Midjourney v7 is breaking all our detection tools and im not sure what to do

Anyone else noticing detection accuracy just falling off a cliff since midjourney v7 went wide??

I run a stock photo review service (small operation, just me and one other person). We’ve been using Hive + manual review as our detection pipeline and it was catching ~90% of AI submissions through january. since v7 dropped we’re probably missing 30-40% based on spot checks we’ve been doing.

the images are just… better. the skin texture thing is mostly gone. hands are usually fine now. that weird “AI sheen” on surfaces is way less noticeable.

we’re looking at requiring C2PA verification for all submissions now. if you cant prove provenance it doesnt get accepted. feels harsh but i honestly dont see another option.

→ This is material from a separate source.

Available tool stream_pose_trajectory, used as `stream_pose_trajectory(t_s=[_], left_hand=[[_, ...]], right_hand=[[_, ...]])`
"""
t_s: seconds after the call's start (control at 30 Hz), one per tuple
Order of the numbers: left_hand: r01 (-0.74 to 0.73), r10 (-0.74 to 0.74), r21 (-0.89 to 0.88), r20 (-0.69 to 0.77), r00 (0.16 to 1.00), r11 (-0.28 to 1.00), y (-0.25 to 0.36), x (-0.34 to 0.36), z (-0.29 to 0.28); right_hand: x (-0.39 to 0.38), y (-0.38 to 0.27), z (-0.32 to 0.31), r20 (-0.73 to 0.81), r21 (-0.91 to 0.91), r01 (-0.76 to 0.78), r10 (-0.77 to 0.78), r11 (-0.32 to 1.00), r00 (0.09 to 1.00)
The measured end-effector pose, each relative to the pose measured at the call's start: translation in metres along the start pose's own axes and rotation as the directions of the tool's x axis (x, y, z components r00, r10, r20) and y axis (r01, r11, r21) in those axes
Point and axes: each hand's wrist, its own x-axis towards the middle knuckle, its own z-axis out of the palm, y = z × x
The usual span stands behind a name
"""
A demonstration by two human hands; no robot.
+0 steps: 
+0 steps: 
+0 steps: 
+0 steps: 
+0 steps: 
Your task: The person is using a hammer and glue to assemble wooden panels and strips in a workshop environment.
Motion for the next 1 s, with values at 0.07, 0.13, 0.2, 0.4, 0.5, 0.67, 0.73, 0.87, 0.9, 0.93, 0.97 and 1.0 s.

what are other platforms doing? anyone managing submissions at scale want to share how you’re handling this?

I photograph weddings for a living and honestly even I struggle to tell v7 from real photos at first glance now. The quality jump from v6 to v7 was massive.

Requiring C2PA seems like the right call for stock. Bit harsh for individual photographers who havent set it up yet though — maybe a grace period + a guide on how to start signing their work?

We’re a larger stock platform (cant say which, sorry) and yeah we’re seeing the same thing. Our detection pipeline is multi-layered — Hive + internal model + manual review for flagged items — and our false negative rate has roughly doubled since v7.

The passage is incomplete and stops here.